Rektor Universitas Djuanda (UNIDA) Assoc. Prof. Dr. Hj. R. Siti Pupu Fauziah, M.Pd.I tampil sebagai narasumber dalam the 4th International Conference on Sustainability in Technological, Environmental, Law, Management, Social and Economic Matters (ICOSTELM) 2025. Konferensi internasional ini diselenggarakan oleh DMDI (Dunia Melayu Dunia Islam), Universiti Geomatika Malaysia (UGM), dan ASEANACA (Academic Asossociation) pada 6-8 Februari 2025 di Melaka, Malaysia.

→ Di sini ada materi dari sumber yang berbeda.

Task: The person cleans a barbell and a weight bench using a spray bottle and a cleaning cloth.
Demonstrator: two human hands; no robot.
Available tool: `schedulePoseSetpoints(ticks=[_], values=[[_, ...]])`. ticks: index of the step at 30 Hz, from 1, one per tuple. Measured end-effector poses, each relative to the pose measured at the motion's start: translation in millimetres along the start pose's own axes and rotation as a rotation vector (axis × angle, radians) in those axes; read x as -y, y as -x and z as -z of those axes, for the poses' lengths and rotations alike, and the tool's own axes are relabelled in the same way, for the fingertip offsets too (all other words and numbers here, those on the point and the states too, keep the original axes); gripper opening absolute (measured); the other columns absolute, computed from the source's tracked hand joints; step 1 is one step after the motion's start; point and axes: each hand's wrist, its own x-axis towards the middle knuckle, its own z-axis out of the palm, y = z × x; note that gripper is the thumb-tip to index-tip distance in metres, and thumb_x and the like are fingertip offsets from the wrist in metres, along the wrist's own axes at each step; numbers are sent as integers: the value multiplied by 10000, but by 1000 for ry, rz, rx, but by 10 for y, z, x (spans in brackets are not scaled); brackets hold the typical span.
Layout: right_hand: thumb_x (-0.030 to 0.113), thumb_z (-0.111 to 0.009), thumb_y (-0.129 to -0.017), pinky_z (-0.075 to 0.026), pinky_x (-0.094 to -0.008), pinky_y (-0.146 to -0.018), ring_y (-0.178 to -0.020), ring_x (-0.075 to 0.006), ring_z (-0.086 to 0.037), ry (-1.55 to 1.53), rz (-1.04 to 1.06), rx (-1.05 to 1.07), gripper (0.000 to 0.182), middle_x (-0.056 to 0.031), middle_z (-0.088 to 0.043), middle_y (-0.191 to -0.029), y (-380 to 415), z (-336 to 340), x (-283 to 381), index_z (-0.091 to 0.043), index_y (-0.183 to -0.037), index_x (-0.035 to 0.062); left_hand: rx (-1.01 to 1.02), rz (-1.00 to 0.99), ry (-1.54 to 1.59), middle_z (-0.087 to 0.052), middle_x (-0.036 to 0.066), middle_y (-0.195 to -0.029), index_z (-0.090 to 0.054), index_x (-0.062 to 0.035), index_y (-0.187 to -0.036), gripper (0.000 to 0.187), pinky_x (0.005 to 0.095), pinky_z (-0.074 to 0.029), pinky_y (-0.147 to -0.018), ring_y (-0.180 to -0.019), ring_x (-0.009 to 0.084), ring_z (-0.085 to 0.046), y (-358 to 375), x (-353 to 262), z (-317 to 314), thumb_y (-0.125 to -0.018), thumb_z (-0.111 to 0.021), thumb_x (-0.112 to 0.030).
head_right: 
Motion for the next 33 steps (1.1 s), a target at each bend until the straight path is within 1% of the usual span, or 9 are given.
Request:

Mengangkat tema "Catalyzing Sustainable Growth in ASEAN: Integrating Green Economy, Transformative Education, and Legal Resilience for a Sustainable Future", konferensi ini menjadi wadah pertukaran gagasan untuk pembangunan berkelanjutan di kawasan ASEAN. Dalam kesempatan ini, Rektor UNIDA Assoc. Prof. Dr. Hj. R. Siti Pupu Fauziah, M.Pd.I menyampaikan materi berjudul "Kearifan Lokal Penopang Pendidikan Bangsa (Studi Kasus Universitas Djuanda)".

Assoc. Prof. Dr. Hj. R. Siti Pupu Fauziah, M.Pd.I menekankan peran strategis pendidikan tinggi Indonesia dalam menghasilkan SDM yang kompetitif di era globalisasi. Ia menjelaskan bahwa Indonesia, sebagai bagian dari Bangsa Melayu, memiliki kekayaan budaya yang luar biasa dengan 1.340 suku dan 115 bahasa daerah, yang tercermin dalam beragam bentuk seperti tarian, alat musik, lagu daerah, rumah adat, pakaian adat, sistem kekerabatan, dan upacara adat.

Di tengah tantangan globalisasi dan masuknya budaya asing, UNIDA mengambil inisiatif untuk memperkuat identitas budaya lokal melalui konsep "21 Karakter Tauhid". Konsep ini merupakan pendekatan holistik dalam pembentukan karakter mahasiswa yang mengintegrasikan empat aspek utama, yakni Kearifan Lokal, Kearifan Nasional, Kearifan Internasional, dan Kearifan Spiritual.

"Integrasi kearifan lokal melalui 21 Karakter Tauhid merupakan langkah strategis Universitas Djuanda dalam menghadapi tantangan globalisasi. Pendekatan ini akan menghasilkan lulusan yang tidak hanya unggul secara akademik, tetapi juga memiliki karakter yang kuat dan berakar pada nilai-nilai budaya," jelas Rektor UNIDA.

Lebih lanjut, Assoc. Prof. Dr. Hj. R. Siti Pupu Fauziah, M.Pd.I menegaskan komitmen UNIDA untuk terus mengembangkan dan mengevaluasi implementasi konsep ini.

"Langkah selanjutnya adalah terus mengembangkan dan mengevaluasi implementasi konsep ini agar semakin relevan dan efektif dalam membentuk generasi penerus bangsa yang berdaya saing dan berbudaya, khususnya dalam konteks Indonesia sebagai warga Dunia Melayu Dunia Islam (DMDI)," tutupnya.